Jack Moore of GQ commented that "the show is moody and supernatural, while somehow also remaining grounded and full of heart", and lauded Franco as the show's standout, saying "what Franco gives is a vanity-free, indulgence-free performance that feels like the work of an Old Hollywood legend. It's earnest and full-hearted." Alan Sepinwall also acclaimed Franco, stating "Franco's a revelation as Jake. He's an immensely talented actor and he's got the star quality you need to carry something this crazy, and this long." Vicki Hyman of the Newark Star-Ledger praised the performances of Franco and Gadon, writing: "Their stirring romance carries with it the same whiff of doom as Epping's visits to Dealey Plaza, and gives what could be merely an interesting and handsomely-made take on the conspiracy thriller genre more texture and depth, resonating across the ages." Hank Stuever of The Washington Post wrote that "King's work doesn't always happily travel through the portal connecting the page to the TV screen, but Hulu scores with an impressively stout-hearted, eight-part adaptation of 11/22/63."
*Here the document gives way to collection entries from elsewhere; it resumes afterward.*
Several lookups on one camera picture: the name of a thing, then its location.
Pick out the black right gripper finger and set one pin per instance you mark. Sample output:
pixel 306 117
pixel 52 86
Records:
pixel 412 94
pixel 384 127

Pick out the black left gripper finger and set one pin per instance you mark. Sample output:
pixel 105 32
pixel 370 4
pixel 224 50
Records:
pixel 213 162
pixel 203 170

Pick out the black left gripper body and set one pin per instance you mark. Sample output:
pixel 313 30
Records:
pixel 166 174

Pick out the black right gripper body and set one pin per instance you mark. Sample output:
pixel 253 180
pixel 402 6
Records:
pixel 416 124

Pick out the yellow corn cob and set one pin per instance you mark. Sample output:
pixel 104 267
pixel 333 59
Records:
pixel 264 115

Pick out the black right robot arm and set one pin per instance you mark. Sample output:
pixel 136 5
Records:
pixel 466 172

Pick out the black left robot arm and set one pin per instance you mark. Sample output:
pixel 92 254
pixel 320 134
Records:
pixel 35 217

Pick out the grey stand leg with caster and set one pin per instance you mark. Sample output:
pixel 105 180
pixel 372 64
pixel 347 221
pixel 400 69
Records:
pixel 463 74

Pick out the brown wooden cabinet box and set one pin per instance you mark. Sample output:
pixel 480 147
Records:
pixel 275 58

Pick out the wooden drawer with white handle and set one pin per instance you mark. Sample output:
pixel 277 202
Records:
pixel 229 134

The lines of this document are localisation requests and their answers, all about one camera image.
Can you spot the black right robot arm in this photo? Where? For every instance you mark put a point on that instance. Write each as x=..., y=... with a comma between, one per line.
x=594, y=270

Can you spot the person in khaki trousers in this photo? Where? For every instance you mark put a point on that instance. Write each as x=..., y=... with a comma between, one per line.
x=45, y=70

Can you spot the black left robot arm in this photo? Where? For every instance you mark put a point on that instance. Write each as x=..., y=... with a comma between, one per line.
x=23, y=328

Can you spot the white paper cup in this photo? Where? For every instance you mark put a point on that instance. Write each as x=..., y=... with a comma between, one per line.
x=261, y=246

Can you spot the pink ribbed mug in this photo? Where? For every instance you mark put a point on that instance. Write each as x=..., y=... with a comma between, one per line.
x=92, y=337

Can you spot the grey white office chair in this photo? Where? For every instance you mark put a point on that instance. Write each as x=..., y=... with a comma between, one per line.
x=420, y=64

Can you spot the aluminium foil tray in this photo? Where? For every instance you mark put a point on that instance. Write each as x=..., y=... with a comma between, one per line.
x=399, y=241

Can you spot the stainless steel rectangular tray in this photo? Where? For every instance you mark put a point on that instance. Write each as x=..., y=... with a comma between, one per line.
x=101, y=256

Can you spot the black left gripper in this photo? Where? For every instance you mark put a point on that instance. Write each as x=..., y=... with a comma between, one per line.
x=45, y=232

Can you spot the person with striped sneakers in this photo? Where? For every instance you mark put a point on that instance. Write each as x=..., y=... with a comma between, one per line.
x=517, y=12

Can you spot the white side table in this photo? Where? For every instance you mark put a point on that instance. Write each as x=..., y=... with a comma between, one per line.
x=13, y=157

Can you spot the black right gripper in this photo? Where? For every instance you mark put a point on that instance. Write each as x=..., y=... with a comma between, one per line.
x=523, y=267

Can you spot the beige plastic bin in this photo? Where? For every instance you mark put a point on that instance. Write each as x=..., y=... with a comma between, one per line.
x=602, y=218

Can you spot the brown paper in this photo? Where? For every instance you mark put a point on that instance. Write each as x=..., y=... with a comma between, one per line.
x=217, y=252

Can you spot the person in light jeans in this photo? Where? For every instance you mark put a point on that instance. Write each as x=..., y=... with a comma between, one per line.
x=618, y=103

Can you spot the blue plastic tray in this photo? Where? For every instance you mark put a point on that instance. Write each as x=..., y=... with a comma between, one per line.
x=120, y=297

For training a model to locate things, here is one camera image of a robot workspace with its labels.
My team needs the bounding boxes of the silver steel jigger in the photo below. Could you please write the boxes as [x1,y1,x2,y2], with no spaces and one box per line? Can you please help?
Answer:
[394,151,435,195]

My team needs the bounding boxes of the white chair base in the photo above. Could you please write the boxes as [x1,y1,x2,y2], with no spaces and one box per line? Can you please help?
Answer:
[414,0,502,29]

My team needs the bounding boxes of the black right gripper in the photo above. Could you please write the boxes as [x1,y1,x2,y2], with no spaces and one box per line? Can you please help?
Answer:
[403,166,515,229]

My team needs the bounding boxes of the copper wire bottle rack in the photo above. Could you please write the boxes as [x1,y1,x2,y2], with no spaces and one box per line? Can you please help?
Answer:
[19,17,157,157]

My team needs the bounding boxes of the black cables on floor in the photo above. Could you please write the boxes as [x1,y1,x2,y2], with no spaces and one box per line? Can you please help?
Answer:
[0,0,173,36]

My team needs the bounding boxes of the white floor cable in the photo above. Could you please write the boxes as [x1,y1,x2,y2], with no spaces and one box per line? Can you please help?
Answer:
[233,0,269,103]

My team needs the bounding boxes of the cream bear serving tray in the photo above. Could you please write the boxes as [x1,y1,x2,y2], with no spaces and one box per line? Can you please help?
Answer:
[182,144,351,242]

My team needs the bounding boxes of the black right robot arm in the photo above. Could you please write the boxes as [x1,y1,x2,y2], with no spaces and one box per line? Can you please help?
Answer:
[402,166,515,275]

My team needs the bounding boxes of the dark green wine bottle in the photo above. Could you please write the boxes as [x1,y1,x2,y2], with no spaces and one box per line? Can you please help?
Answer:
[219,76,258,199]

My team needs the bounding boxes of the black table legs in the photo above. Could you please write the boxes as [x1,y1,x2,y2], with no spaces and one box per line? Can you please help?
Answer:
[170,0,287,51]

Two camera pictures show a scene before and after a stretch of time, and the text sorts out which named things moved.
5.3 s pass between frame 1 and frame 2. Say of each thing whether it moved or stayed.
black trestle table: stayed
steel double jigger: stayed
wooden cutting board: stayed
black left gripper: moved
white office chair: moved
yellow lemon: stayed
On the other hand, Jeff Jensen of Entertainment Weekly had a more mixed reaction and criticized Franco's performance, calling it "low-watt" and "disinterested". He wrote "11.22.63 reaches some thoughtful, moving conclusions, but oh, what could have been with a more engaged star. If only there were a time machine to fix that mistake." Caroline Framke of Vox described Franco's performance as inconsistent from scene to scene, but also that the show itself creates even more ambiguity with his character. She wrote, "While he's technically old enough to portray 37-year-old Jake, Franco certainly doesn't read as anywhere close to 37, or the world-weariness Jake's supposed to exhibit." Slate author Willa Paskin believes though Franco is well known and well accomplished, he can't seem to get the "average guy" act right for this series.

===Accolades===

| Award | Category | Recipient(s) and nominee(s) | Result | Ref. |
|---|---|---|---|---|
| Saturn Awards | Best Television Presentation | 11.22.63 | Won |  |

==Home media==
11.22.63 was released on DVD and Blu-ray on August 9, 2016, in Region 1. The release includes all eight episodes, as well as a special feature titled "When the Future Fights Back", where King, Abrams, Carpenter and Franco talk about elements of the production that turned King's novel into an event series.